Çatalhöyük Visualisation Project
An interdisciplinary project comprised of researchers and students from York and Southampton working both to analyse the vast visual archive from the renowned site of Çatalhöyük in Turkey, and to produce new imagery and graphic materials for scholarly and more general purposes, including the on-site Visitor’s Centre.
Seeing, Thinking, Doing: Visualisation as Archaeological Research
A forum for debate on visualisation as method, theory, public and professional practice in archaeology. A collaboration with Cat Cooper and Gareth Beale (University of Southampton).
The Heritage Jam
An interdisciplinary showcase and competition seeking to inspire innovation in heritage visualisation. Open to archaeologists, heritage practitioners, historians, artists, animators, designers, programmers, conservators, museums professionals, students and other interested specialists and members of the public, we aim to join people together – either in groups or independently – to experiment with the creation of new, forward-thinking visualisations of the past. Ultimately we seek to foster partnerships, friendships and creative links that push on the boundaries of heritage interpretation, injecting new ideas into the field and growing the heritage industry overall.
Alan Sorrell Project
A pilot study of the archive of the artist and archaeological illustrator, Alan Sorrell. During the mid-20th century, Sorrell produced defining images of many of Britain’s most renowned archaeological sites, and in so doing, arguably helped to transform the institutional and intellectual dimensions of British archaeology. With a neo-Romantic sensibility and a career that included employment by the former Ministry of Works, he stands at the junction of a series of potent conceptual concerns in the discipline—between art and archaeology; academic and broader public consumption; discipline and imagination; scholarship and governmental establishment.
VIA – Visualisation in Archaeology
Visualisation in Archaeology has been established in order to provide a ‘space’ in which high quality research can be undertaken around interrelated themes centred on visual communication in archaeology.
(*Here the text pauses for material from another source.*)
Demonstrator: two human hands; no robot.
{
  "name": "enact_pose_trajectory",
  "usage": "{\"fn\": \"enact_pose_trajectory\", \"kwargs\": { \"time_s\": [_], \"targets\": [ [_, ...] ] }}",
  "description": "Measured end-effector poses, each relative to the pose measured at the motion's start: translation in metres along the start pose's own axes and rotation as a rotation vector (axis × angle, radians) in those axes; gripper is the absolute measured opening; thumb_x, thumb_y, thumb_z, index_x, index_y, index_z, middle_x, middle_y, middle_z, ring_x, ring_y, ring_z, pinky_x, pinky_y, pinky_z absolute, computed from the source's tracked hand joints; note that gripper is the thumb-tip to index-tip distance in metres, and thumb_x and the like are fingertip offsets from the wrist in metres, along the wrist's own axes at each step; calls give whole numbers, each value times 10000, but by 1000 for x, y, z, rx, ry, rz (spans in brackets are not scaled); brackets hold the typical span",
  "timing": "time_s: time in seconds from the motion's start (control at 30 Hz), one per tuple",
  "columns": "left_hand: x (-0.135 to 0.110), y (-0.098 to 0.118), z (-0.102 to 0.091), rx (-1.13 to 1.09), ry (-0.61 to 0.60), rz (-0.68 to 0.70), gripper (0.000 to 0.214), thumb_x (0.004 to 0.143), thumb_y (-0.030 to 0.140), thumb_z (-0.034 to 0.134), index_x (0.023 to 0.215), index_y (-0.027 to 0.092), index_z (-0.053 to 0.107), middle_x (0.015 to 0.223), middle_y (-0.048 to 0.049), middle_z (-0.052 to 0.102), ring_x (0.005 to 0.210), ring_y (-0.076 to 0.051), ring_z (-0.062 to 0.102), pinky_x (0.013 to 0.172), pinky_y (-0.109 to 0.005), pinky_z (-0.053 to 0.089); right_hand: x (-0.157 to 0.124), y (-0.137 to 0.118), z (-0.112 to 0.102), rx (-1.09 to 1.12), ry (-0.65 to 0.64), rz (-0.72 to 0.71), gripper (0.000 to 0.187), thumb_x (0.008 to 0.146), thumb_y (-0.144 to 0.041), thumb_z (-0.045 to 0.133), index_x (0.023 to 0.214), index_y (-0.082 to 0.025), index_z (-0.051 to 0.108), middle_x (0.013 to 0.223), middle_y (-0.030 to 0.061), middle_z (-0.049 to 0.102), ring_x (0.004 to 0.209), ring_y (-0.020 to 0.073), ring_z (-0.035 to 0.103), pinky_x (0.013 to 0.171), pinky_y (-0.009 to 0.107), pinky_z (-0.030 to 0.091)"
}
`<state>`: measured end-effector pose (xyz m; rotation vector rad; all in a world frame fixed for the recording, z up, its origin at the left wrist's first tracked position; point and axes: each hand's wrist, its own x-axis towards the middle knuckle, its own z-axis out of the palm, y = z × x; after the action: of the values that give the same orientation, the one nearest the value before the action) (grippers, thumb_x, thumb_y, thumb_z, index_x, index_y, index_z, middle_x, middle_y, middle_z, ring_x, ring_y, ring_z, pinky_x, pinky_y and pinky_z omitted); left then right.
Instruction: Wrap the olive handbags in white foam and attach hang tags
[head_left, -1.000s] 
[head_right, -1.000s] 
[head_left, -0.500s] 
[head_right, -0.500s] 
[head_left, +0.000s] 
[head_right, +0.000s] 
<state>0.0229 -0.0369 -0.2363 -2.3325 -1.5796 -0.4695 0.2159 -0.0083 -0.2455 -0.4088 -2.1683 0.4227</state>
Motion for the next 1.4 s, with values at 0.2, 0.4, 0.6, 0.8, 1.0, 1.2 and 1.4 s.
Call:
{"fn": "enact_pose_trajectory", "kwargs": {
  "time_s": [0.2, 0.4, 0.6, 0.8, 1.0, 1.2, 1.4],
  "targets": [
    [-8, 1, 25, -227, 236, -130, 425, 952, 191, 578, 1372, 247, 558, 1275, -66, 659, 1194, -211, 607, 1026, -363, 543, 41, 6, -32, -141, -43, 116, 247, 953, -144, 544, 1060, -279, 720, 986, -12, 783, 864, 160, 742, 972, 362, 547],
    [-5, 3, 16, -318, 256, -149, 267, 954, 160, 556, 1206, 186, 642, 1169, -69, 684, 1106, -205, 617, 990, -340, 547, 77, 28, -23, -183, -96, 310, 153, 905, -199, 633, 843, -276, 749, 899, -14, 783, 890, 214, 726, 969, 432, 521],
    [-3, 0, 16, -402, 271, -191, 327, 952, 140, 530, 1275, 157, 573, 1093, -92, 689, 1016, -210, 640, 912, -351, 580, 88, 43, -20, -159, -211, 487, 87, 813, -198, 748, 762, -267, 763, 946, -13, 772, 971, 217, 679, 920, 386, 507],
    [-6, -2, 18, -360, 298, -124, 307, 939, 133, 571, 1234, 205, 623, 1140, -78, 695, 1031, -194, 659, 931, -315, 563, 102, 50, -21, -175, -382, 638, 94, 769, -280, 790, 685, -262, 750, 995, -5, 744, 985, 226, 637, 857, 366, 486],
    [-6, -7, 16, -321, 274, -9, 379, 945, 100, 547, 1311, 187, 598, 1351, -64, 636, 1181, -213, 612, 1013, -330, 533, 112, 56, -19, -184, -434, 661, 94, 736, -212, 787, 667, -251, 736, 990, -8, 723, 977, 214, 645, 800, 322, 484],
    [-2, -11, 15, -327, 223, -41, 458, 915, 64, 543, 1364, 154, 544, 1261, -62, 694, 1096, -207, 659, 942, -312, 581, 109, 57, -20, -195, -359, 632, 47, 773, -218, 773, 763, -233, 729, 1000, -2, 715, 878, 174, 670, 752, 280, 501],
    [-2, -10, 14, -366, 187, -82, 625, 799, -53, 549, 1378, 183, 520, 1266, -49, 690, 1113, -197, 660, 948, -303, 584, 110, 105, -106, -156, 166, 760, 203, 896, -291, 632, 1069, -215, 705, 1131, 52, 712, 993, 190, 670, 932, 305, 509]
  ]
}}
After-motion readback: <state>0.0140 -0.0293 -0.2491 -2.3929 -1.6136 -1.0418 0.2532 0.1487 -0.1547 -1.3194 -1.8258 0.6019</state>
Connecting researchers through its web platform, its annual workshops, an international conference scheduled for 2010, its online bibliography and research showcase, and various related outputs, VIA aims to inform professional standards around pictorial practice, investigate viable guidelines for imaging, and, in so doing, articulate an intellectual framework for the visualisation of archaeological data.
HARN – Histories of Archaeology Research Network
HARN is an inter-university collective of postgraduate and postdoctoral researchers dedicated to the study of the histories and philosophies of archaeology. HARN seeks to advance the historical study of the discipline — and of its many outputs and offshoots — via regular meetings at the Society of Antiquaries in London, and the cultivation of relationships between its members and established scholars. New postgraduate and postdoctoral students with research concerns for the discipline’s past are encouraged to join by contacting the network’s email account at harngroup @ googlemail . com
See article on HARN in the Museums and Galleries History Group Newsletter 7: 3 (2008).
SVA – Society for Visual Anthropology
I have an interest in encouraging archaeologists to contribute to the SVA (a section of the American Anthropological Association (AAA)) given its truly interdisciplinary nature and its commitment to sponsoring forums (like the annual Visual Research Conference, and its various special event and roundtable sessions at AAA conferences) which aim to help scholars work through in-progress and problematic visual study in open, cooperative settings. I have been involved in SVA events since 2005, and I currently sit on its ethics committee. I would like to see archaeologists continue to add to the conversation and complicate its analysis.